*What to do*. Transcribe the listing exactly, so that nothing but the pictures is missing.

*Data segment*.

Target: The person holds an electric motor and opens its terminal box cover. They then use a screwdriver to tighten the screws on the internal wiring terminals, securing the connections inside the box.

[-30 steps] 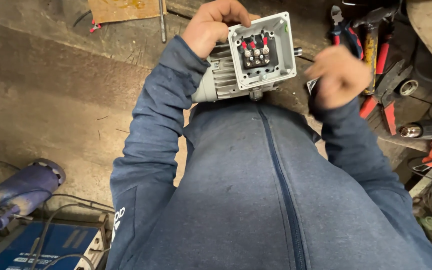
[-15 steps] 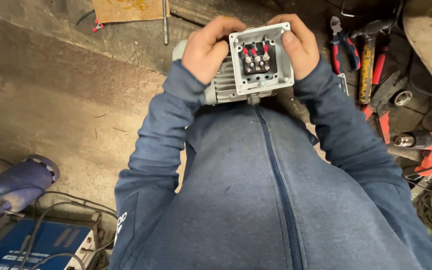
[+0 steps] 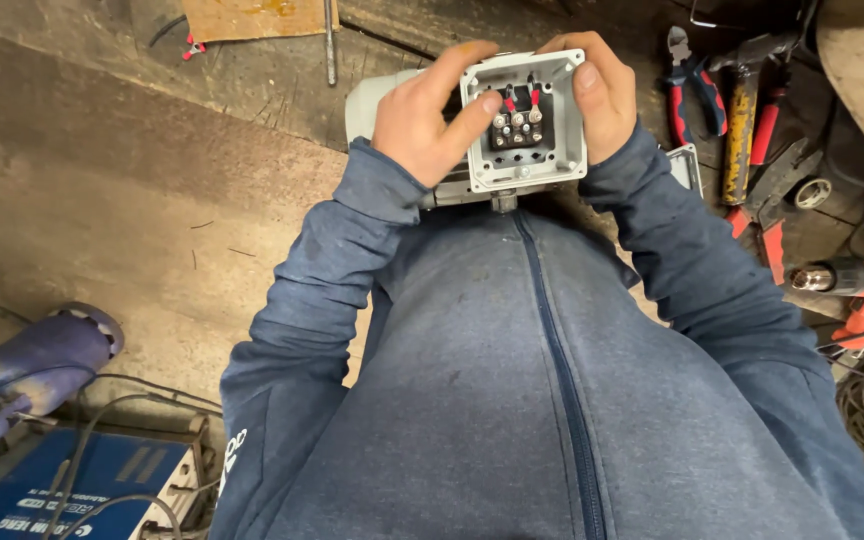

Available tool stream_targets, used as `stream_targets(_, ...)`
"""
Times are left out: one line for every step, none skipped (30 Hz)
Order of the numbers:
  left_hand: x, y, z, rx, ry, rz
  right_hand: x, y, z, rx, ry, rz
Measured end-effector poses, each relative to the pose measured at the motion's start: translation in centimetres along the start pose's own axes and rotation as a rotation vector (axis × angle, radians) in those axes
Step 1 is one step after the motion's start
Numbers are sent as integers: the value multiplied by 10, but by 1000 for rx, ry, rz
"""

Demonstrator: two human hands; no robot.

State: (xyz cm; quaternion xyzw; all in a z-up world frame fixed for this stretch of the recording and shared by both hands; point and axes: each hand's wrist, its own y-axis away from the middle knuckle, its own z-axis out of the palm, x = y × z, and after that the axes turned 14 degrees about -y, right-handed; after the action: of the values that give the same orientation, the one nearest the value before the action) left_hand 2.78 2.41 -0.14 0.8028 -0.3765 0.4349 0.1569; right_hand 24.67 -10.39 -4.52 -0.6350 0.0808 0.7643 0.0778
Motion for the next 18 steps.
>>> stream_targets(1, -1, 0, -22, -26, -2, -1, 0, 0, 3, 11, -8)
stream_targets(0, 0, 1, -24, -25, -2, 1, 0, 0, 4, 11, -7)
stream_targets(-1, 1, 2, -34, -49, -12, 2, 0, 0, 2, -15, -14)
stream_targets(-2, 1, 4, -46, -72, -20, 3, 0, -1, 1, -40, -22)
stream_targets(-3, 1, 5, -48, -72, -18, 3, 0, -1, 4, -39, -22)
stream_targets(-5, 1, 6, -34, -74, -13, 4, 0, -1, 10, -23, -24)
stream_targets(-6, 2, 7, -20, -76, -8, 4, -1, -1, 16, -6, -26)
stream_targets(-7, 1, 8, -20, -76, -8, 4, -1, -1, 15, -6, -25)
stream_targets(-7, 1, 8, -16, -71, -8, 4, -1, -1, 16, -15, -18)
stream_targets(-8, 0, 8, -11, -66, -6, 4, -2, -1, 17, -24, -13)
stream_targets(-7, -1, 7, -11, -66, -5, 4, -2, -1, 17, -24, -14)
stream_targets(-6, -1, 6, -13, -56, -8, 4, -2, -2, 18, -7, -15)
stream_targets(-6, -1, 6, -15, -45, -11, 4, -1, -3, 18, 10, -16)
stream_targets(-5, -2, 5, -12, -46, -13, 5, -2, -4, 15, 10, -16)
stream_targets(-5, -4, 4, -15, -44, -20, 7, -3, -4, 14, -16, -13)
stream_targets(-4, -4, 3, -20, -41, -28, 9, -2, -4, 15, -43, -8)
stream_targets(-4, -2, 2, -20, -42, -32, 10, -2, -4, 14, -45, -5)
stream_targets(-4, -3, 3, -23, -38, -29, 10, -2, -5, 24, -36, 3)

*Exercise solution*.
Target: The person holds an electric motor and opens its terminal box cover. They then use a screwdriver to tighten the screws on the internal wiring terminals, securing the connections inside the box.

[-30 steps] 
[-15 steps] 
[+0 steps] 

Available tool stream_targets, used as `stream_targets(_, ...)`
"""
Times are left out: one line for every step, none skipped (30 Hz)
Order of the numbers:
  left_hand: x, y, z, rx, ry, rz
  right_hand: x, y, z, rx, ry, rz
Measured end-effector poses, each relative to the pose measured at the motion's start: translation in centimetres along the start pose's own axes and rotation as a rotation vector (axis × angle, radians) in those axes
Step 1 is one step after the motion's start
Numbers are sent as integers: the value multiplied by 10, but by 1000 for rx, ry, rz
"""

Demonstrator: two human hands; no robot.

State: (xyz cm; quaternion xyzw; all in a z-up world frame fixed for this stretch of the recording and shared by both hands; point and axes: each hand's wrist, its own y-axis away from the middle knuckle, its own z-axis out of the palm, x = y × z, and after that the axes turned 14 degrees about -y, right-handed; after the action: of the values that give the same orientation, the one nearest the value before the action) left_hand 2.78 2.41 -0.14 0.8028 -0.3765 0.4349 0.1569; right_hand 24.67 -10.39 -4.52 -0.6350 0.0808 0.7643 0.0778
Motion for the next 18 steps.
>>> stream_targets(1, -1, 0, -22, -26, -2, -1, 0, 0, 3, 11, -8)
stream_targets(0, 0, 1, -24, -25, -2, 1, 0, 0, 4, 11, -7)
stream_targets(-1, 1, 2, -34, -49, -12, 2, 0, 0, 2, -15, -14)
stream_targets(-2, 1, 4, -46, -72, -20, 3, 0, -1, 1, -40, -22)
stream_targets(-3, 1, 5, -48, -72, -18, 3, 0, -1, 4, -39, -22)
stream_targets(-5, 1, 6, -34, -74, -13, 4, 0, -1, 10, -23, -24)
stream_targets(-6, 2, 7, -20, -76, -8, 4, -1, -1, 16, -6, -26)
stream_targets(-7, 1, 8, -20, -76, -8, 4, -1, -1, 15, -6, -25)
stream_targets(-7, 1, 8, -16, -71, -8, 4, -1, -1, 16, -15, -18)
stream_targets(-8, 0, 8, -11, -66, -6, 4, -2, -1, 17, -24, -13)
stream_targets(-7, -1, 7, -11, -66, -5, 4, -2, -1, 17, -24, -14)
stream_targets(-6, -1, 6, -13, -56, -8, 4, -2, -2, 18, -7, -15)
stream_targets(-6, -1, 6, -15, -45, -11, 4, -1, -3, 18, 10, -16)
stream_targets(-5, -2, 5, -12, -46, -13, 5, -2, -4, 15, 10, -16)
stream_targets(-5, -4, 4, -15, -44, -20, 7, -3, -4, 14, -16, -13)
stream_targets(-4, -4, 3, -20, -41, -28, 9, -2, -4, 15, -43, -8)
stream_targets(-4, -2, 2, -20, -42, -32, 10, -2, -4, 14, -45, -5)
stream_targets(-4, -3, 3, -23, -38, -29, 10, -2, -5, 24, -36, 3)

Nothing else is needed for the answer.